Ser periodista no es bonito, o si hay equívoco en ese adjetivo, entonces no es bueno. Uno tiene sed, siente la boca seca, quiere escribir y a veces puede. Uno oye por ahí las historias que le secuestran la mente, el corazón y hasta el hígado. Uno quiere entenderlas y de pronto contarlas. Pero a lo que uno se aferra es a estar ahí, a no dejar pasar el ave ni el viento que ella arrastra. Duele esto. Y se entiende que duela porque es la soledad expandida, una historia que promete compañía y un buen sentimiento.
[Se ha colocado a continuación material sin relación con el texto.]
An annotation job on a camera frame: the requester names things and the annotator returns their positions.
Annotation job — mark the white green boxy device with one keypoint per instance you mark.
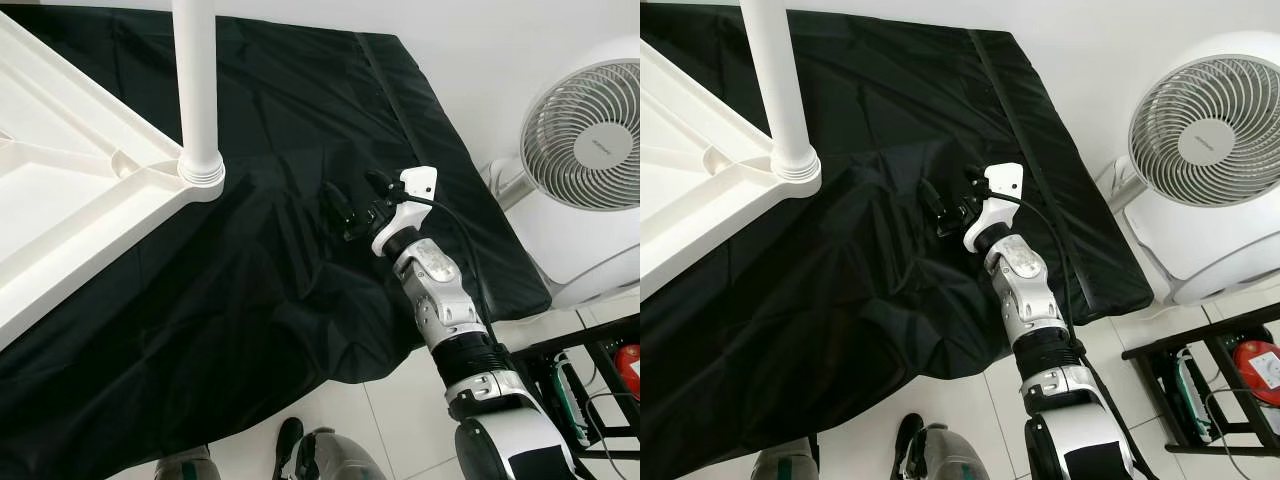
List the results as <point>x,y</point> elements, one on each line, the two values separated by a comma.
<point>1190,390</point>
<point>567,395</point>

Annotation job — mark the white domed appliance grey band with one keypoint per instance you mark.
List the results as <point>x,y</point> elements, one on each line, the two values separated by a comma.
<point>590,250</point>
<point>1210,250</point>

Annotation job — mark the grey robot foot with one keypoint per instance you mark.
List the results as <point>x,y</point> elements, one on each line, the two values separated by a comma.
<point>340,455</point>
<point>785,462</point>
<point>190,468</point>
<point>945,452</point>

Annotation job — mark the white plastic ribbed tabletop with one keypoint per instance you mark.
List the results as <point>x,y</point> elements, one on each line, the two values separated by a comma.
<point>680,190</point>
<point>60,200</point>

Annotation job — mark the white pedestal fan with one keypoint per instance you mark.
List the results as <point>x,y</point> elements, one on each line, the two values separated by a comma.
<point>1210,135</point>
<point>600,140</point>

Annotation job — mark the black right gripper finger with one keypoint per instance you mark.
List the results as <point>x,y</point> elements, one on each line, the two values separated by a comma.
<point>380,184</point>
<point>335,207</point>
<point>934,205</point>
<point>976,180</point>

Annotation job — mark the red round canister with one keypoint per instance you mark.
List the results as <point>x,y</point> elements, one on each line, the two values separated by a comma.
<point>628,365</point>
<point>1258,370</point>

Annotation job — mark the grey robot right foot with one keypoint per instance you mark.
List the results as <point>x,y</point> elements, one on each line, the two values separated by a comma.
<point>340,455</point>
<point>945,452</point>

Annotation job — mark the black floor stand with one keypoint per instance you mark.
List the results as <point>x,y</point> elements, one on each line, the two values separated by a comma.
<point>575,340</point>
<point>1180,335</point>

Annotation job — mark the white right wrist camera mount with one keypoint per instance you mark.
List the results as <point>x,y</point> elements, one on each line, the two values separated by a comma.
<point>418,185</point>
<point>1005,182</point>

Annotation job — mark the grey robot left foot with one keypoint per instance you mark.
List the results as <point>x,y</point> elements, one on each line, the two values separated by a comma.
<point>785,462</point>
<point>190,468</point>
Uno busca, hurga, se sacude los oídos para que las voces entren derechito y hagan nido en la garganta de las manos. Uno espera, contrae sus vísceras, deja de olvidar y al mismo tiempo se le van quedando asuntos sin resolver, personajes que desaparecieron antes de una página, recorridos que nunca tuvieron un mapa, casas de teja de cinc o de barro fuerte que uno no pudo habitar. Sherezade reclama para que uno vaya a auxiliarla, para que uno le diga al oído, sin que el sultán lo sepa, en qué punto debe retomar la palabra, la acción, el desasosiego. Uno sufre por ella, por que la historia alcance. Y se es periodista, en la mañana o al filo de la medianoche, cuando uno no tiene el lápiz en la mano ni la razón dispuesta para estar atento a eso que pasa detrás de la ventana. Uno es periodista porque los datos son flechas que pinchan el alma y las vidas ajenas se vuelven paralelos de un planeta imaginario. Uno quiere escribir, cambiar algo, talar un sueño para sembrar otro, descansar la mirada y guardarla en el bolsillo. Y no es bonito esto ni acaso bueno, ni feliz, aunque lo sea, porque en pocos momentos la lucidez aparece, la epifanía ya no viene al rescate, no se puede, no hay consonantes suficientes. Uno toma aire, se promete que ahora sí, y es que uno no sirve, tampoco, para la jardinería.